▶ [The problem] Write out every line of the material as it stands, apart from the pictures.

[Start of section]

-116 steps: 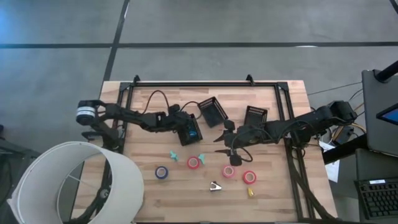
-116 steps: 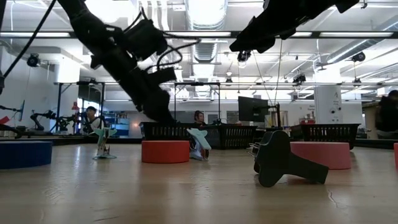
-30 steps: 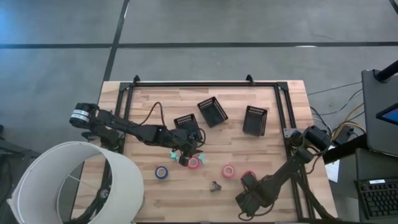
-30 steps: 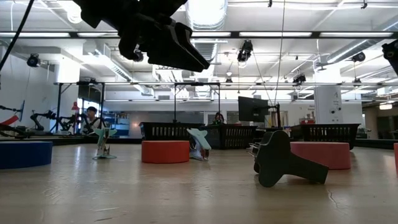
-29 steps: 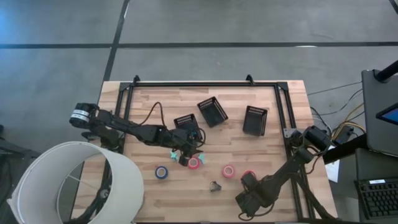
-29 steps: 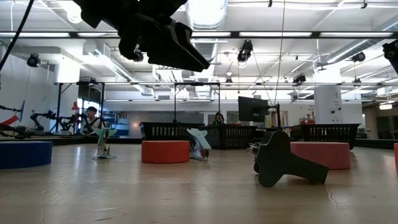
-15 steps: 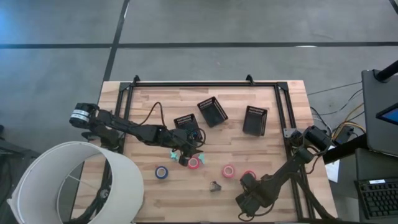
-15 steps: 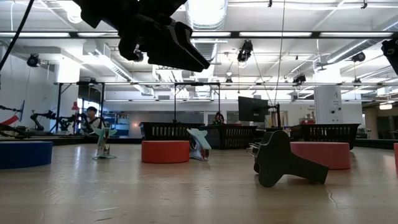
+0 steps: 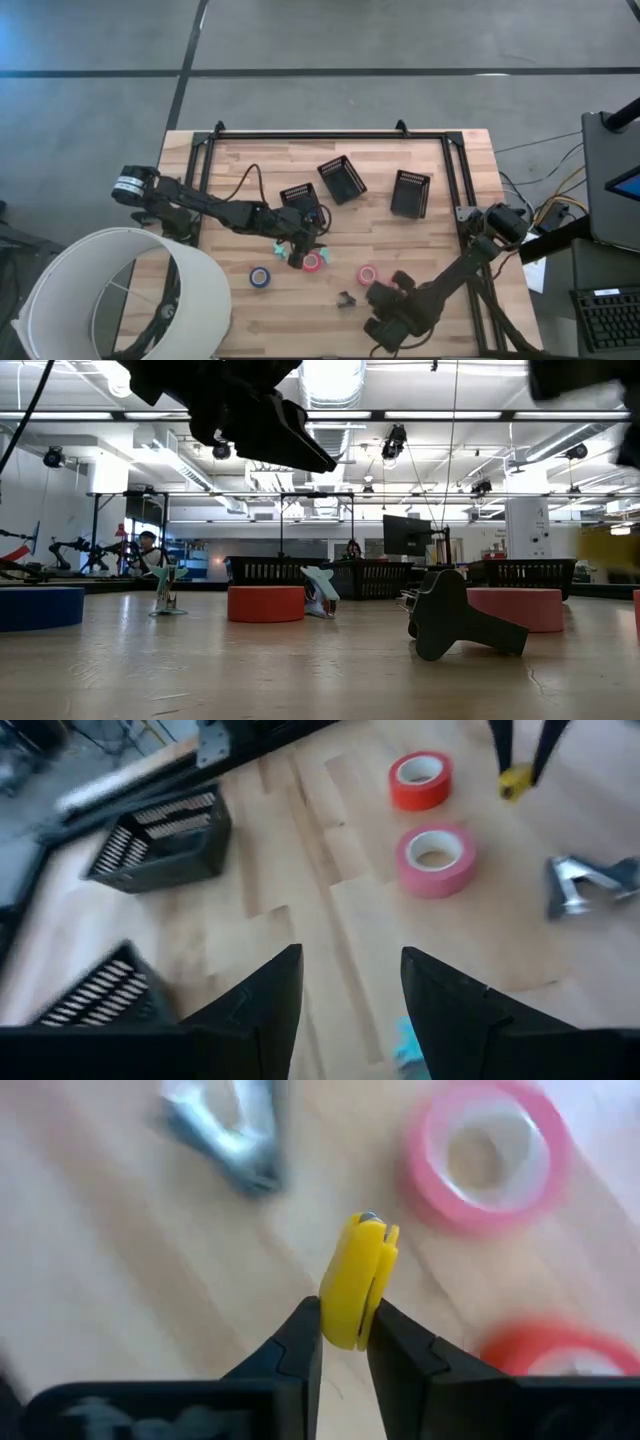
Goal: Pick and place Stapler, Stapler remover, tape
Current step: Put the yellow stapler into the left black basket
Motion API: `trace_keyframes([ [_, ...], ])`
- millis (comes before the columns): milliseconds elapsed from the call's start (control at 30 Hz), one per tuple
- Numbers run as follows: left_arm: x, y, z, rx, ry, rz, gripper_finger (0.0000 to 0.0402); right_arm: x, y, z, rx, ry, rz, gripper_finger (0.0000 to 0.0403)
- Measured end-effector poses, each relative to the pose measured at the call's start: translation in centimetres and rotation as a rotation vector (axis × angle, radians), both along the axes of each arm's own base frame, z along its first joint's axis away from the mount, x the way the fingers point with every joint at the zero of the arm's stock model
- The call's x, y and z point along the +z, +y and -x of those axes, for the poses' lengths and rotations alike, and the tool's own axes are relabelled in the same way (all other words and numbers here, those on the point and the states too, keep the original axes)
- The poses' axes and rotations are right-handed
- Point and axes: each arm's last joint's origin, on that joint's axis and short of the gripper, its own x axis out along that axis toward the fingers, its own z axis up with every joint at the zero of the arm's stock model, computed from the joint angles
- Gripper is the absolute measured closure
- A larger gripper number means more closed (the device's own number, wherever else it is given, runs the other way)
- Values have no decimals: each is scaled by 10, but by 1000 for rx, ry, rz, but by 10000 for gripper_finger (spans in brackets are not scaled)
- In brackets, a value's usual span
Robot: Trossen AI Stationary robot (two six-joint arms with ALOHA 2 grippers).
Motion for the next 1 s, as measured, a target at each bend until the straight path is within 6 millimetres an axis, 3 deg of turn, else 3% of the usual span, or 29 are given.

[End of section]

▶ [Solution]
-116 steps: 
-116 steps: 
-30 steps: 
-30 steps: 
-29 steps: 
-29 steps: 
-15 steps: 
-15 steps: 
+0 steps: 
Goal: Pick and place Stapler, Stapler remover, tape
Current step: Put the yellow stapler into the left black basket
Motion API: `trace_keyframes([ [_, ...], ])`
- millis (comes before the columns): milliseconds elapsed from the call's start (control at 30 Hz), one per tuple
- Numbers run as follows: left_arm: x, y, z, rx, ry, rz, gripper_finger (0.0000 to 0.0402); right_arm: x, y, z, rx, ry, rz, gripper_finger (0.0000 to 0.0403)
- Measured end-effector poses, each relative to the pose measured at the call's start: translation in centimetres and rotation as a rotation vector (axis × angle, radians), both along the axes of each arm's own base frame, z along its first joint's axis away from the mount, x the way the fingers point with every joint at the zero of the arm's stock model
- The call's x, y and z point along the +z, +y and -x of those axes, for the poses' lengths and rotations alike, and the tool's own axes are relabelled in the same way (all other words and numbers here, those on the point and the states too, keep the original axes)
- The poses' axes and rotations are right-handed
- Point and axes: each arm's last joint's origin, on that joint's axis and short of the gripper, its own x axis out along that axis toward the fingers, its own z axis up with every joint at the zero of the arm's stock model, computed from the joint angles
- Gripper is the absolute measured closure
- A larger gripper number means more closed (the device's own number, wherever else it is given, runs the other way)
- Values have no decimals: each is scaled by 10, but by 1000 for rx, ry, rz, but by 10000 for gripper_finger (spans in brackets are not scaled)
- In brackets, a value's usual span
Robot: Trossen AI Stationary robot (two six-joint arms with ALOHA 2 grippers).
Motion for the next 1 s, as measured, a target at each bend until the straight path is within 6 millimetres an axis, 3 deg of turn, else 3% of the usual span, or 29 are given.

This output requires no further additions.